Report back each line of the data that contains the word "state".

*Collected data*
▽
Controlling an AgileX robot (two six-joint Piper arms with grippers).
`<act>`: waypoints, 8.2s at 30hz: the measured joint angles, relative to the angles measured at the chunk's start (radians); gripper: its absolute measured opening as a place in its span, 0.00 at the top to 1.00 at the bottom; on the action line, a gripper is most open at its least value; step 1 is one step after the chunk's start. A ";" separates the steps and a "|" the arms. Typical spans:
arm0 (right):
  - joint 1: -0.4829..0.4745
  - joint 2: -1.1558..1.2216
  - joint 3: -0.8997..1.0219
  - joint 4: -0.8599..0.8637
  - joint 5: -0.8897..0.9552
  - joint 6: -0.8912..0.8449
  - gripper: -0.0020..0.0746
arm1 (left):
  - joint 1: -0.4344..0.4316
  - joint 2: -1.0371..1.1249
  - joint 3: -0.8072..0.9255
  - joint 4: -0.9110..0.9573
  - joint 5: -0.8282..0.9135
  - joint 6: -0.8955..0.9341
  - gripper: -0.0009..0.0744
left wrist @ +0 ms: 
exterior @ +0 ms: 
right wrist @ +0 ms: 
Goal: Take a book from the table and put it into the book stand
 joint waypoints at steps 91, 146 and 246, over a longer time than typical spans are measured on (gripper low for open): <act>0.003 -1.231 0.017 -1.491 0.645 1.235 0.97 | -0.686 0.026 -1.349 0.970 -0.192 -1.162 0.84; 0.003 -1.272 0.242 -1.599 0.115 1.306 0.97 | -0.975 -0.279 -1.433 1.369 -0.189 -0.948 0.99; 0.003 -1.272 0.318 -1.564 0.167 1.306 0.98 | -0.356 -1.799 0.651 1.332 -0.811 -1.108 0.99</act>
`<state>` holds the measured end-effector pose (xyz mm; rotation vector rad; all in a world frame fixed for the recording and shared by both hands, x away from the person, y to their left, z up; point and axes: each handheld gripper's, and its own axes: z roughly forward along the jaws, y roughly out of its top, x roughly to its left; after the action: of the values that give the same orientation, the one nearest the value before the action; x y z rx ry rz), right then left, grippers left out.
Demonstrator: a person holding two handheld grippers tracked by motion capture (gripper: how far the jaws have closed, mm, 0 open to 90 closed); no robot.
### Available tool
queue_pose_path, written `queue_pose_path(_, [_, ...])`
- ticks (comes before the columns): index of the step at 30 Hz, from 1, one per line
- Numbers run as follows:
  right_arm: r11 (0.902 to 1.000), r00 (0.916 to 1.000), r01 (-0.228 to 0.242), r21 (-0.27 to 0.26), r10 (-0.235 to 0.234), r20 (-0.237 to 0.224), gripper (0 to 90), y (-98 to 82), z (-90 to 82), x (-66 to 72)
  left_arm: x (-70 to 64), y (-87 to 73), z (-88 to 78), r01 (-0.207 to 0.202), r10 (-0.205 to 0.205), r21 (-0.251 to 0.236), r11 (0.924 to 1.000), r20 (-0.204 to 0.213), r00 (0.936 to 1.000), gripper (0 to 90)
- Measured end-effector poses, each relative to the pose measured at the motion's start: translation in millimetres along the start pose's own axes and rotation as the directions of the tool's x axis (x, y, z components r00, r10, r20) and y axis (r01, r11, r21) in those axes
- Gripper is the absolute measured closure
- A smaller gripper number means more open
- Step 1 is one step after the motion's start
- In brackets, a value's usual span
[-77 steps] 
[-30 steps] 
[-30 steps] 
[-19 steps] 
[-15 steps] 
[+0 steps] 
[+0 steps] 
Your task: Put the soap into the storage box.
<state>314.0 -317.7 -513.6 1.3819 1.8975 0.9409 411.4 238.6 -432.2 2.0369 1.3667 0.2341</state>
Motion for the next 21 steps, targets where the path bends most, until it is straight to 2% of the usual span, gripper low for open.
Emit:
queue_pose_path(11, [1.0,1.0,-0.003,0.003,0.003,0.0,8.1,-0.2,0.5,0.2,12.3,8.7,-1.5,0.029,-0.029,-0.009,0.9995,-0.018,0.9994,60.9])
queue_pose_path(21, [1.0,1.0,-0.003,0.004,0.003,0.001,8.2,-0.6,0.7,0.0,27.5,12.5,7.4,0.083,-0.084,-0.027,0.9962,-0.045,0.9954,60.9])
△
*RESULT OF THE TASK*
`<state>` holds the measured end-effector pose (xyz mm; rotation vector rad; all in a world frame fixed for the recording and shared by both hands, x away from the person, y to their left, z up; point and axes: each handheld gripper's, and its own axes: z roughly forward along the jaws, y roughly out of its top, x roughly to its left; after the action: of the values that give the same orientation, the one nearest the value before the action; x y z rx ry rz), right then left, grippers left out.
<state>314.0 -317.7 -513.6 1.3819 1.8975 0.9409 411.4 238.6 -432.2 2.0369 1.3667 0.2341</state>

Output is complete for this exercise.